Für Anbieter bleibt dies ein rechtlicher Graubereich.

Folgen des Urteils – Was bedeutet das für Meta und andere Anbieter?

Das Urteil ist nicht nur für Meta brisant, sondern für alle Anbieter von kostenpflichtigen Online-Diensten relevant:

Verträge möglicherweise unwirksam

Wird der Bestellbutton nicht korrekt beschriftet, kann dies zur Unwirksamkeit des gesamten Vertrags führen – § 312j Abs. 4 BGB regelt dies ausdrücklich.

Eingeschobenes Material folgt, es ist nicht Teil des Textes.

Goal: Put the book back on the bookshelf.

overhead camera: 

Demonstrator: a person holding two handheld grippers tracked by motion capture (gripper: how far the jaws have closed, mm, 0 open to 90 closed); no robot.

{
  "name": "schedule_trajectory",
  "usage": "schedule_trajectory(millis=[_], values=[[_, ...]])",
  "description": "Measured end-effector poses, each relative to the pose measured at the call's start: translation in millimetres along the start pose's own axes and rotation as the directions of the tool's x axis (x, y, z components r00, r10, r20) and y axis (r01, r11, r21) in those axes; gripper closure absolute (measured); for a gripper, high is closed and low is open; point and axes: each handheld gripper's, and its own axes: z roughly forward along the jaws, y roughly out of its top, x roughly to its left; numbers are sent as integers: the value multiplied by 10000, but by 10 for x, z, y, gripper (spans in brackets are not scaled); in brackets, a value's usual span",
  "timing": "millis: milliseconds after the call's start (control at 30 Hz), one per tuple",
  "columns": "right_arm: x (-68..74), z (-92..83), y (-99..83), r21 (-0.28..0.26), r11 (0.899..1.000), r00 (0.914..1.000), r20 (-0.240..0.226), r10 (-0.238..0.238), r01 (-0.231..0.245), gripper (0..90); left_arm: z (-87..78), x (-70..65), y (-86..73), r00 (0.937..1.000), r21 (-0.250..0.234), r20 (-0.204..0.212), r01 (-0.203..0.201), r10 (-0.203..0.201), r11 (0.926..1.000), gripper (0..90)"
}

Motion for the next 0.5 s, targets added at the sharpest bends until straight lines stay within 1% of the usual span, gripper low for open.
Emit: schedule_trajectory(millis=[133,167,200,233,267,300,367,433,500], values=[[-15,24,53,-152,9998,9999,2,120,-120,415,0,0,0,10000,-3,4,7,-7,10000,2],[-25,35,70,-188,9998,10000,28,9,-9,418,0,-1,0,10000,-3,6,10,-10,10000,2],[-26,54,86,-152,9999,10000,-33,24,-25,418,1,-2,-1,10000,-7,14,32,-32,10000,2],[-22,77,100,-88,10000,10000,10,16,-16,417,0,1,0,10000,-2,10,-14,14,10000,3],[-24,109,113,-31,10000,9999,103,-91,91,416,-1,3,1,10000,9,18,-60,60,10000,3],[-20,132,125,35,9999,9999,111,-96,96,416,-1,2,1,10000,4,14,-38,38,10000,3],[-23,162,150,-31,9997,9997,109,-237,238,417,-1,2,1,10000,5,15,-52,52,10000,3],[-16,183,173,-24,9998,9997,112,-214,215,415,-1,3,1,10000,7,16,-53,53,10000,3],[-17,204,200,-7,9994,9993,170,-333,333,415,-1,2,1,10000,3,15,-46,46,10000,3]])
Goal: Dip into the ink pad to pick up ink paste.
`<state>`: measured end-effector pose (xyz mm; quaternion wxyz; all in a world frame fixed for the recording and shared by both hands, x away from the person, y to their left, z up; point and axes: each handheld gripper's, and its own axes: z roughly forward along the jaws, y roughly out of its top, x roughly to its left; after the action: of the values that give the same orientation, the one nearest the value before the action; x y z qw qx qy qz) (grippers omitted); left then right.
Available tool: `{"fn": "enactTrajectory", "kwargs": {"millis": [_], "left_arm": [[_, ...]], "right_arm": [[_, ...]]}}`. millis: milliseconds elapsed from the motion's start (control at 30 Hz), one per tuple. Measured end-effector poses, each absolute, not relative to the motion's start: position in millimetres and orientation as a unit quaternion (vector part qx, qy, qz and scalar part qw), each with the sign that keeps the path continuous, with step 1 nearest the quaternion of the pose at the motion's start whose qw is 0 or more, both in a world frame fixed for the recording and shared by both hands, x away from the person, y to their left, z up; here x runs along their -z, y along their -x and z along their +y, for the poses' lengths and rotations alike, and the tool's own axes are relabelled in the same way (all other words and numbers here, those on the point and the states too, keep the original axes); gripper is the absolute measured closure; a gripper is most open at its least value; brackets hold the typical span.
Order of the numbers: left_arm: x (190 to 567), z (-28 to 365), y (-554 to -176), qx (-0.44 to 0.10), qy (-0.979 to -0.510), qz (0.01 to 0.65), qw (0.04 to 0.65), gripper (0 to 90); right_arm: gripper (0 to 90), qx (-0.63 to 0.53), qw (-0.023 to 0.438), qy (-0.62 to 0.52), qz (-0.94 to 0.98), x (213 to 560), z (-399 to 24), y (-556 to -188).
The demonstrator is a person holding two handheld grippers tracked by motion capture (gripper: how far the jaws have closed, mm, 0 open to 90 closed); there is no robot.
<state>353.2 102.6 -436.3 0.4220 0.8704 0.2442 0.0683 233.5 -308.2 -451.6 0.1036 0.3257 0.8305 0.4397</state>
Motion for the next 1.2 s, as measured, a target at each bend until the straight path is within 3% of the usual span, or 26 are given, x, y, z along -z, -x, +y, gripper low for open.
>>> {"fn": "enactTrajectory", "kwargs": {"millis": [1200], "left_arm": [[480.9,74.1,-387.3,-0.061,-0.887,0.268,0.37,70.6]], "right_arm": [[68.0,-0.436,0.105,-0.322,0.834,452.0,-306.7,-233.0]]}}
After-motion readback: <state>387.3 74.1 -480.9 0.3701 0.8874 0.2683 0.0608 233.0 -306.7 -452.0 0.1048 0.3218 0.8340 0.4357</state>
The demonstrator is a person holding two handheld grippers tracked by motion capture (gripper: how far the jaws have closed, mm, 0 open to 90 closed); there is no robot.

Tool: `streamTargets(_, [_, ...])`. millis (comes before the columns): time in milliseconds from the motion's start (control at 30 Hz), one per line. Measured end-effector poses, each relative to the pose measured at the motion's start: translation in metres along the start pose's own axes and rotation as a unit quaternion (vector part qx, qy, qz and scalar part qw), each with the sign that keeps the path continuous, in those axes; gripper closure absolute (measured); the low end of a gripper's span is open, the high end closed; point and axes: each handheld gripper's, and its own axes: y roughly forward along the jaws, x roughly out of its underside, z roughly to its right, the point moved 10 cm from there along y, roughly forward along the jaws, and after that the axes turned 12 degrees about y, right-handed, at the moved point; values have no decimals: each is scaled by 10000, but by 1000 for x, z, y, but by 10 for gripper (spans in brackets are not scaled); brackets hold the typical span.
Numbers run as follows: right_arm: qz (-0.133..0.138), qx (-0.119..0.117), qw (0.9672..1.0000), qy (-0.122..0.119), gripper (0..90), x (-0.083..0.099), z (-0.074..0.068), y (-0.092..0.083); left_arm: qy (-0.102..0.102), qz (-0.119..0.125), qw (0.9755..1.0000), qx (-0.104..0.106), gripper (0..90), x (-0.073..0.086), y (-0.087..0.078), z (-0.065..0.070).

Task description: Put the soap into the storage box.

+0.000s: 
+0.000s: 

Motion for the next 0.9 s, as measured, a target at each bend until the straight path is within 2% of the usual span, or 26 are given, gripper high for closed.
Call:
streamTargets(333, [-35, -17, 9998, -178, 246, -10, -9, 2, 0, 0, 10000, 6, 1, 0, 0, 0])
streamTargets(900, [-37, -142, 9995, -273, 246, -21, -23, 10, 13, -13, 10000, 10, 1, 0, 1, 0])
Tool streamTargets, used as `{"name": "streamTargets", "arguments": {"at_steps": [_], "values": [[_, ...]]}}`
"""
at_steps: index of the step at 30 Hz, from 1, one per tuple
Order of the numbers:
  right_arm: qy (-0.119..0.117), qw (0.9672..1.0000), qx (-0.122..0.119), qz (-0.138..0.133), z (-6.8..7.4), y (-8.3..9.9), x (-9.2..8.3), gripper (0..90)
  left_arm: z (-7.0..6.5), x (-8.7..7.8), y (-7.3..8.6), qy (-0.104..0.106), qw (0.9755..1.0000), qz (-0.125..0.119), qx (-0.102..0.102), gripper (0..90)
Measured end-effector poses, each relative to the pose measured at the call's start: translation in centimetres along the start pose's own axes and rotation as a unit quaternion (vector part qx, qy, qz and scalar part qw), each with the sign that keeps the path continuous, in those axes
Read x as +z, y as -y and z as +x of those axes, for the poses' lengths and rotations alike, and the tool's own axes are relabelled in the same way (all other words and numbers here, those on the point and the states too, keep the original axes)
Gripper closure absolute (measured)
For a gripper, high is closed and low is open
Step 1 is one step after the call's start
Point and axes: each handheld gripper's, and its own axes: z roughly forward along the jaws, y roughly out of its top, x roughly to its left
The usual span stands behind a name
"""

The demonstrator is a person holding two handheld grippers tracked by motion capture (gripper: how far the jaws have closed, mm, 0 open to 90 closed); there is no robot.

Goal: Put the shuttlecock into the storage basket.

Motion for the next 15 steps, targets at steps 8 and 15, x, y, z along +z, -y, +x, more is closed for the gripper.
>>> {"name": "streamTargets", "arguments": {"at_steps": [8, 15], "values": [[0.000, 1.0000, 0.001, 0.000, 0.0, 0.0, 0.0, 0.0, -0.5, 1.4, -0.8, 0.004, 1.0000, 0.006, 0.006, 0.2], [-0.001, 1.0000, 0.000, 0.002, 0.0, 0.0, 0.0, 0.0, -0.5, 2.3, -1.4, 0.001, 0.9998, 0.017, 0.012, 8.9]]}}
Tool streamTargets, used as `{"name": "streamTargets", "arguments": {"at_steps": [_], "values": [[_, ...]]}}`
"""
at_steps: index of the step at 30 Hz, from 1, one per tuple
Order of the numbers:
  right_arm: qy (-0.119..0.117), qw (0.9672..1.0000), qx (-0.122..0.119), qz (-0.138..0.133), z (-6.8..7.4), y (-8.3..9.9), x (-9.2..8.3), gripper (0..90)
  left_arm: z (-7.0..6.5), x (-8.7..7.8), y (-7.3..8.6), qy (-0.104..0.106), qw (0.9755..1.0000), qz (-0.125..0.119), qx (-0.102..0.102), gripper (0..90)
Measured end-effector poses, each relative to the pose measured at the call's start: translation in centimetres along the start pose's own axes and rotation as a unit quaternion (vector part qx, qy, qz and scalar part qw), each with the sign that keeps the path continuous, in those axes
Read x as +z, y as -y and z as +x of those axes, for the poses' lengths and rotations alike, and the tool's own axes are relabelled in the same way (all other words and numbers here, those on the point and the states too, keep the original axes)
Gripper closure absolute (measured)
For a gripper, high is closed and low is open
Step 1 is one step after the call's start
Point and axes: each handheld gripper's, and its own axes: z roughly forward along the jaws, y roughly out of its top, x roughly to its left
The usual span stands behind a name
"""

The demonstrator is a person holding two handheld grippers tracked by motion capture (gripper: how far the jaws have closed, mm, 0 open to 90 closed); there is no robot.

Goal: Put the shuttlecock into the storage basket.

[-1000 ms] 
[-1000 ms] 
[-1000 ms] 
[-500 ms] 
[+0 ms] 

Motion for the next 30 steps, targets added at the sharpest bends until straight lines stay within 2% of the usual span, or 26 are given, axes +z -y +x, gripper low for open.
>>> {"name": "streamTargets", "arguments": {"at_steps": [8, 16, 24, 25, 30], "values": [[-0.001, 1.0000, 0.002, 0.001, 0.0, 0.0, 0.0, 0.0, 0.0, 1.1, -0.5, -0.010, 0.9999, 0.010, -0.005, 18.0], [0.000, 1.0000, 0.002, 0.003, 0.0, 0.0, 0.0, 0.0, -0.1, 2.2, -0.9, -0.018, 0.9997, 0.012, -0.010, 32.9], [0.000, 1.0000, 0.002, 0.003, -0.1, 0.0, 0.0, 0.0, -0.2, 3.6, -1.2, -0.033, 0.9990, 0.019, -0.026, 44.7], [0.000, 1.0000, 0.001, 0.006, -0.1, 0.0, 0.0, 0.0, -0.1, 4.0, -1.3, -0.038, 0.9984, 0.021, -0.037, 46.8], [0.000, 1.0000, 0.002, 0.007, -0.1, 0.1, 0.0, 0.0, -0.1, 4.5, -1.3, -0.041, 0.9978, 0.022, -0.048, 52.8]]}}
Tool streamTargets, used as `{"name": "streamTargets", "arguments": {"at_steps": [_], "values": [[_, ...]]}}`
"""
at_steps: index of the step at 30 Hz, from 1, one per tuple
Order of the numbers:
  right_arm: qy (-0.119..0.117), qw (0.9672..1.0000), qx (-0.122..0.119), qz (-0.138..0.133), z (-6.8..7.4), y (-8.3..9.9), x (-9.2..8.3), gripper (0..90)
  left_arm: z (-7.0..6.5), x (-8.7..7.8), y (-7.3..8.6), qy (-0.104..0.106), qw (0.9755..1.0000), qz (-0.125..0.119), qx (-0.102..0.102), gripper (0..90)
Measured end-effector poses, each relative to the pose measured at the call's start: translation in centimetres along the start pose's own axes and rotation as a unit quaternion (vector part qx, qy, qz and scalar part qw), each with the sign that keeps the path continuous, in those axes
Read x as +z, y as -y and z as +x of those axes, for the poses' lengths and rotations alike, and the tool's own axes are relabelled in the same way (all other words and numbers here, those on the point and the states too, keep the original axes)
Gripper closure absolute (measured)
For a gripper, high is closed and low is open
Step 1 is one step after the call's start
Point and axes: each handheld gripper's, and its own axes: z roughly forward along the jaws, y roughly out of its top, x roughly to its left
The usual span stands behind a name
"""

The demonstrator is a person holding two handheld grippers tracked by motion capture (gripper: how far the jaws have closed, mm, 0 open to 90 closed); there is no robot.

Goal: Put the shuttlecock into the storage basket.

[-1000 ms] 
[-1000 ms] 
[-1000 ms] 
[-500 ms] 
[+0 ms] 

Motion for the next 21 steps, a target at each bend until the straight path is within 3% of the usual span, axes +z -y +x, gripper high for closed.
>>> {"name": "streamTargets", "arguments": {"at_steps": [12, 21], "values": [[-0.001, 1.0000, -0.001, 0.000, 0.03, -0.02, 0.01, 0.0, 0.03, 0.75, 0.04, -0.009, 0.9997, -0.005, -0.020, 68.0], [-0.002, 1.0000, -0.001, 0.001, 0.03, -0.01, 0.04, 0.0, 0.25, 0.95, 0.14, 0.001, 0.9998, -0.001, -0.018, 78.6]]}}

Gestaltungspflicht für Unternehmen

  • Es reicht nicht, irgendwo im Text auf die Kostenpflicht hinzuweisen.
  • Der Button selbst muss unmissverständlich zahlungspflichtig beschriftet sein – idealerweise mit:
    • „Jetzt kostenpflichtig bestellen“
    • „Zahlungspflichtig abonnieren“
    • „Kostenpflichtig fortfahren“

Fazit: Ein Lehrstück in Sachen Verbraucherschutz

Die Entscheidung des OLG Düsseldorf ist ein Meilenstein für den digitalen Verbraucherschutz. Sie zeigt eindrücklich, dass auch große Konzerne wie Meta sich nicht über rechtliche Mindeststandards hinwegsetzen dürfen.

Für Anbieter gilt:

  • Überprüfen Sie Ihre Button-Texte – in Webshops, Apps und Plattformen.
  • Achten Sie darauf, dass der Nutzer bei der ersten Interaktion genau weiß, dass er einen kostenpflichtigen Vertrag abschließt.
  • Gehen Sie nicht davon aus, dass Kontext oder erklärende Texte ausreichen.